In response to questioning by one Board member, Mr. Brinson acknowledged that the “national percentiles” reported on the charts were generated by an abbreviated version of the Stanford Achievement Test, tenth edition, that is embedded in the ISATs (the ISAT-SAT10); they do not represent “Illinois percentiles.”
The ISAT-SAT10 is an abbreviated version of the full-length SAT-10. A student’s score on the abbreviated version is extrapolated to a score for the full-length version of the test, and a national percentile is then obtained from a 2002 norms table, that was developed through a sample.

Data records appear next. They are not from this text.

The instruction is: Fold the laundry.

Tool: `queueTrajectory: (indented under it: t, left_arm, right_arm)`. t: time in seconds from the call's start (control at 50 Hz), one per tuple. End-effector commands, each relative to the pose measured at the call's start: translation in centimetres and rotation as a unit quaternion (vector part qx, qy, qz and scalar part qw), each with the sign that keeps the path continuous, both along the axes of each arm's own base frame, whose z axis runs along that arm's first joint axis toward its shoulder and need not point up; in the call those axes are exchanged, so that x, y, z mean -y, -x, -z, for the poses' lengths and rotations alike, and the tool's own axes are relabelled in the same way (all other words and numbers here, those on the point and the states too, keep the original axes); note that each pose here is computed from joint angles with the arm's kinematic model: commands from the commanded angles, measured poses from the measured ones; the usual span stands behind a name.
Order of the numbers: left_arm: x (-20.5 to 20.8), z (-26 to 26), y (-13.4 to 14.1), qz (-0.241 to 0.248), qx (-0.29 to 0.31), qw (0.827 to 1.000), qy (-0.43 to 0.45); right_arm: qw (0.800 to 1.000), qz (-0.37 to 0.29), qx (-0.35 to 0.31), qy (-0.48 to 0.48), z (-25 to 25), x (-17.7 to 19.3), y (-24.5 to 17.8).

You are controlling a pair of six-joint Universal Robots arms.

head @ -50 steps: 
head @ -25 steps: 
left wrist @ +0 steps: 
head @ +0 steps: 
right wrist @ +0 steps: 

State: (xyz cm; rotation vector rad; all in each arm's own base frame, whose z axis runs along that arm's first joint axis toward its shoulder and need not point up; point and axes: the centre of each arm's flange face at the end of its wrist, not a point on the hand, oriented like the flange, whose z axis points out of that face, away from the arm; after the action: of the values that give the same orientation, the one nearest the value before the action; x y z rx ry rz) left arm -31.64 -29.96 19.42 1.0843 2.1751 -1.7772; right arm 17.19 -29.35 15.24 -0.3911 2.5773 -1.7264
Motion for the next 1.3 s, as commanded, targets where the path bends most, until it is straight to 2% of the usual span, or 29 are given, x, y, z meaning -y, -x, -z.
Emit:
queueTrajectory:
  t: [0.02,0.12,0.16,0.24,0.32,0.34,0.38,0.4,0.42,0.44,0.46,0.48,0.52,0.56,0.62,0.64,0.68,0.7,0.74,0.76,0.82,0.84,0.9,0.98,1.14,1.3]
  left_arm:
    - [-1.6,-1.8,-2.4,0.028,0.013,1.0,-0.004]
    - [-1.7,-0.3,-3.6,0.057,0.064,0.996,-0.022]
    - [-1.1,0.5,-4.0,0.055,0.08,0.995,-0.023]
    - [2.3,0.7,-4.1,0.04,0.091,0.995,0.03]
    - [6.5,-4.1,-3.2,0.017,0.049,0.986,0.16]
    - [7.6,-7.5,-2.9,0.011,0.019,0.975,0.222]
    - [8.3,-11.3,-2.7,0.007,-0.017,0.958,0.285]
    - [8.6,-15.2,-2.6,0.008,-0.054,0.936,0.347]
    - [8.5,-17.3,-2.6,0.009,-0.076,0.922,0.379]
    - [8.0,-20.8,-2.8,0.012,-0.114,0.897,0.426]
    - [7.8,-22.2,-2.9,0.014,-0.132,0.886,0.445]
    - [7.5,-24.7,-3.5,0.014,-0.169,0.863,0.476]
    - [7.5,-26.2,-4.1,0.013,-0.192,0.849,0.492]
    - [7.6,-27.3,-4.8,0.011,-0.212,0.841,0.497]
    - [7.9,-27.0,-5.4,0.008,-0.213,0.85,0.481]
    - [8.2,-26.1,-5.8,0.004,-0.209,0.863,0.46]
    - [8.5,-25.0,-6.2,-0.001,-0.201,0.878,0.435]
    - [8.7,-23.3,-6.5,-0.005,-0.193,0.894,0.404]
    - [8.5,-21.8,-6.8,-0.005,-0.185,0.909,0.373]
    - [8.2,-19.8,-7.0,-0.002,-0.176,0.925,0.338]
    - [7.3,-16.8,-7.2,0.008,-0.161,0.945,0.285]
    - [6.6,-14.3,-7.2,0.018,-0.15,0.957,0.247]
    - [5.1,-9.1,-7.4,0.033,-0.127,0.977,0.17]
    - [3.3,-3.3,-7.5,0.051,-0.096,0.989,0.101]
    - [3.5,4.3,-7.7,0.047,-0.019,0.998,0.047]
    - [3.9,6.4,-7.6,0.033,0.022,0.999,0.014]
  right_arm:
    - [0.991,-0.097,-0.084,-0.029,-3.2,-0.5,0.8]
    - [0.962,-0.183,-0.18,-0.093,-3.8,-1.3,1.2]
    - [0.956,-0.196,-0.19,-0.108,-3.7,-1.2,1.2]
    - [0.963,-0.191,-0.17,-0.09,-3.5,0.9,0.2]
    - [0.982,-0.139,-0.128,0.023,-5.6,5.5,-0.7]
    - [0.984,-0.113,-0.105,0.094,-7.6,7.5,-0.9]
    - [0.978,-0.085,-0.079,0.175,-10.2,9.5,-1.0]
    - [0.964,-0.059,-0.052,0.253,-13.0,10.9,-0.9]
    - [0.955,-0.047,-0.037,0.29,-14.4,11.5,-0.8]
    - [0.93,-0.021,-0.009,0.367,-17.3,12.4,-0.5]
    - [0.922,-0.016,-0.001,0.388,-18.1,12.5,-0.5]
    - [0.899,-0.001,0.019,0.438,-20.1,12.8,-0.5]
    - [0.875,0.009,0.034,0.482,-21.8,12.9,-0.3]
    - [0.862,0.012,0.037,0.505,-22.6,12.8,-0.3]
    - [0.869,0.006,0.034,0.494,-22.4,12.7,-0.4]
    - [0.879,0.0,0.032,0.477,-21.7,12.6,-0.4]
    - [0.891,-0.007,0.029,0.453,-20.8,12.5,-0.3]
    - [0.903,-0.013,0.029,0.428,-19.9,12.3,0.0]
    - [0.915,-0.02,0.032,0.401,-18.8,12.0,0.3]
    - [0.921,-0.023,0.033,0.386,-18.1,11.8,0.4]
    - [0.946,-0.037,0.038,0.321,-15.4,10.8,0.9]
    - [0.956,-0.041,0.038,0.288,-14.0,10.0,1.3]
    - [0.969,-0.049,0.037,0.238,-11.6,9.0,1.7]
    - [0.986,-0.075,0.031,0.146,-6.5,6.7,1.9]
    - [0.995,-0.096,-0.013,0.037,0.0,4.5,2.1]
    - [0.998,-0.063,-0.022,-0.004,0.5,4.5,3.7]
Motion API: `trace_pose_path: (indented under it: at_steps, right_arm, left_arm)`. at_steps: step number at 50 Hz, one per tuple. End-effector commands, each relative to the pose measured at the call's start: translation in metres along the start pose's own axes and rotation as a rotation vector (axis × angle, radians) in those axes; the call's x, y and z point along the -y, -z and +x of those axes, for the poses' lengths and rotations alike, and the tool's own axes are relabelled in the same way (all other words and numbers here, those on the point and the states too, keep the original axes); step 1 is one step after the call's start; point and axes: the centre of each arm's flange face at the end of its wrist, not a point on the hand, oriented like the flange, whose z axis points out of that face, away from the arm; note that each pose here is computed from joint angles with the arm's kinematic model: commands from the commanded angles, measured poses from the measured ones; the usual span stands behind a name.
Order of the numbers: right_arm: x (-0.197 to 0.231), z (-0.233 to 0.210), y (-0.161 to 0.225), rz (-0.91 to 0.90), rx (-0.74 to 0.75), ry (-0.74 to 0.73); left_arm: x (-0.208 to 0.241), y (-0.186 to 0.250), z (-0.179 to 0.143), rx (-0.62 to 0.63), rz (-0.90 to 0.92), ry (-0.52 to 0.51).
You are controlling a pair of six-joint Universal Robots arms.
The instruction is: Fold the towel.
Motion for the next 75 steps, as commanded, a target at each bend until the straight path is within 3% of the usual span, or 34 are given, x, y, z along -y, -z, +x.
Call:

In presenting his reports, Paul Zavitkovsky, of the Urban Education Leadership Program at the University of Illinois-Chicago, was careful to say that the benchmarks he identified for college readiness were the 60th “Illinois percentile” in reading and the 68th “Illinois percentile” in math. Illinois percentiles are based on how Illinois students did in relation to all other Illinois students taking the same ISAT test. Mr. Zavitkovsky also presented data showing that the ISAT-SAT10 generates percentiles that are typically 15-25 points higher than Illinois percentiles (and 15-25 points higher than national percentiles generated by the National Assessment of Education Progress (NAEP) and the Measures of Academic Progress (MAP) tests).
Because the ISAT-SAT10 generates percentiles that are typically 15-25 points higher than Illinois percentiles, we think it is not appropriate to superimpose ISAT-SAT10 percentiles into a benchmark for college readiness based on the 60th Illinois percentile for reading and the 68th Illinois percentile for math. Doing so will obviously overstate the percent of students who are on track to college readiness.

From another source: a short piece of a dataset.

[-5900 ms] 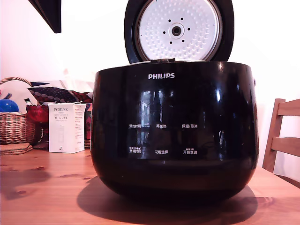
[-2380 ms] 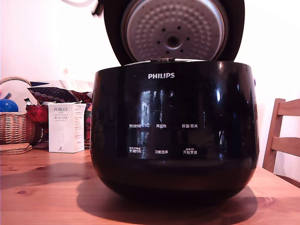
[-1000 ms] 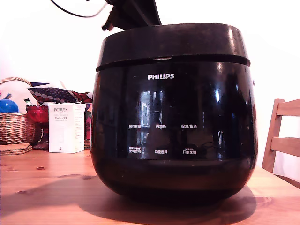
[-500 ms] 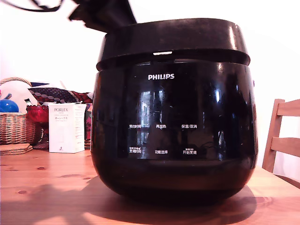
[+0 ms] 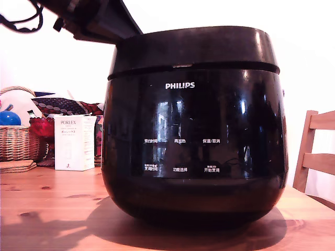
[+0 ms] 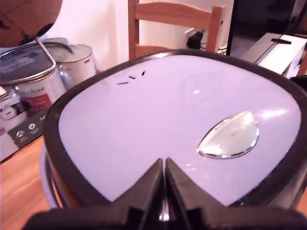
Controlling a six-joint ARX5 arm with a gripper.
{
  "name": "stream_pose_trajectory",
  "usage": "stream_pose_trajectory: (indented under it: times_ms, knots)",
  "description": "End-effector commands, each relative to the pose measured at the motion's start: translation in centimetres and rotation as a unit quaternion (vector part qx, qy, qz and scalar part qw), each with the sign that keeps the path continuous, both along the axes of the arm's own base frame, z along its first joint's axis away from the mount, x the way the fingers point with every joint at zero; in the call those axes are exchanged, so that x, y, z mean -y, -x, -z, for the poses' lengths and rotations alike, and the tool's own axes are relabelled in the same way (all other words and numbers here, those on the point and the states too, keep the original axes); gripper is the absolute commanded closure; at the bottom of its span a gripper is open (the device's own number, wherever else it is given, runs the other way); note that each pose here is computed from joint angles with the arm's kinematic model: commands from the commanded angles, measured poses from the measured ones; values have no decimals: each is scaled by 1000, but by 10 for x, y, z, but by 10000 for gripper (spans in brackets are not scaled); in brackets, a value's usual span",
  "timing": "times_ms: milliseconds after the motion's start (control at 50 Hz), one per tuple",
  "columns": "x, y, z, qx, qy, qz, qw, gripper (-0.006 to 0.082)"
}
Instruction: Close the rice cooker by pressing the lid down with medium force
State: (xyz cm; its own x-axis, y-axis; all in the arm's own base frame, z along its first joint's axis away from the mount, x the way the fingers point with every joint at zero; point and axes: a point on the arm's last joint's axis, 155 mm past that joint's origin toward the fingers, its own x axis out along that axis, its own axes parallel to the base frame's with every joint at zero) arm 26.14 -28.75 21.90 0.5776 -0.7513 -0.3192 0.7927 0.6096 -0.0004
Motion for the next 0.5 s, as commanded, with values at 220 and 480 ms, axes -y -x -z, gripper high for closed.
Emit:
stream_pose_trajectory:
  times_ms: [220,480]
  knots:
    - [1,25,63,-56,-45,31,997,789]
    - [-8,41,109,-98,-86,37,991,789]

The amount of the overstatement is demonstrated by charts that Mr. Brinson himself presented. Using the percent of African American eighth-graders who are at or above the 60th ISAT-SAT10 percentile, gives a misleading impression that about 58% of African American students are on track for college readiness in reading. Using the 60th Illinois percentile – which is the benchmark identified by Mr. Zavitkovsky for reading, 29% of African American eighth-graders are on track for college readiness in reading. In this example, using the percent of students above the 60th ISAT-SAT10 percentile, rather than the 60th Illinois percentile, overstates the percent of students who were on track by 100%.

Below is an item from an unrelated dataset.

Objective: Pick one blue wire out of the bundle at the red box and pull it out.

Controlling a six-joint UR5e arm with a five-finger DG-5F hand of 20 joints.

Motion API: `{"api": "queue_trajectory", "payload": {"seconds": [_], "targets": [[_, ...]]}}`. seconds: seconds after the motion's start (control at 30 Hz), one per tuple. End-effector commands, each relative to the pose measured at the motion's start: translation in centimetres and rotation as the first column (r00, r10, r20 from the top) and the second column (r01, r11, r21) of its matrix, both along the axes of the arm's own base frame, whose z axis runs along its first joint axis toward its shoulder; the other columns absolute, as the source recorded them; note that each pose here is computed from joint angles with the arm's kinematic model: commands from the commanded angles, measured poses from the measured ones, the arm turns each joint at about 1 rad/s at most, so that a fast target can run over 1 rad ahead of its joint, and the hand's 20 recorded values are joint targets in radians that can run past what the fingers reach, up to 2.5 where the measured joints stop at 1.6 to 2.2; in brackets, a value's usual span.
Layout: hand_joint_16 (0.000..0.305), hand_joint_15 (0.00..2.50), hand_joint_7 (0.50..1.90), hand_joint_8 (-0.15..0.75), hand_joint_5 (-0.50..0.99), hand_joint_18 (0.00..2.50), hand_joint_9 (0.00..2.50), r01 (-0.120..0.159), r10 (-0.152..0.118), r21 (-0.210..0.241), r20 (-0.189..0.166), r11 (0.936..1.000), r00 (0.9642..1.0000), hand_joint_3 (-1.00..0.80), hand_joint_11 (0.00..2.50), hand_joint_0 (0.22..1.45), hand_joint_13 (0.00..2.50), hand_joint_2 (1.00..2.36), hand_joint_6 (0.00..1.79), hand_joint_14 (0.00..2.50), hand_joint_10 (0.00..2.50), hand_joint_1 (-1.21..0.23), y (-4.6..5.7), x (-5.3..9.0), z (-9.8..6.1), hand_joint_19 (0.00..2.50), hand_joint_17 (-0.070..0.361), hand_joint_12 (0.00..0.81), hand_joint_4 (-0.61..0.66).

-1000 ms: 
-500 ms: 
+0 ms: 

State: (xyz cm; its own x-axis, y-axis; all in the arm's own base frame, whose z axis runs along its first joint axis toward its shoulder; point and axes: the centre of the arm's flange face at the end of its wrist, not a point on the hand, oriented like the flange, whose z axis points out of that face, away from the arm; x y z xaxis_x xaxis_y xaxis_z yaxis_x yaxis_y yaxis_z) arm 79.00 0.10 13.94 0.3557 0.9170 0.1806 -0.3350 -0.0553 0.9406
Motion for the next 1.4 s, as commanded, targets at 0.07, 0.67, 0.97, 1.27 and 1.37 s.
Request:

Simply put, Mr. Zavitkovsky’s benchmark is “x” estimates college readiness. The District’s charts on pages 47 and 48 use “y” instead. We do not believe the charts belong on a page or section of the report addressing “college readiness.”
The RoundTable asked District 65 administrators on Oct. 19 and 21 if there was any evidence that supports using the 50th or the 60th percentiles generated by the ISAT-SAT10 as benchmarks or indicators of college readiness. At the time this paper went to press, the RoundTable received no response.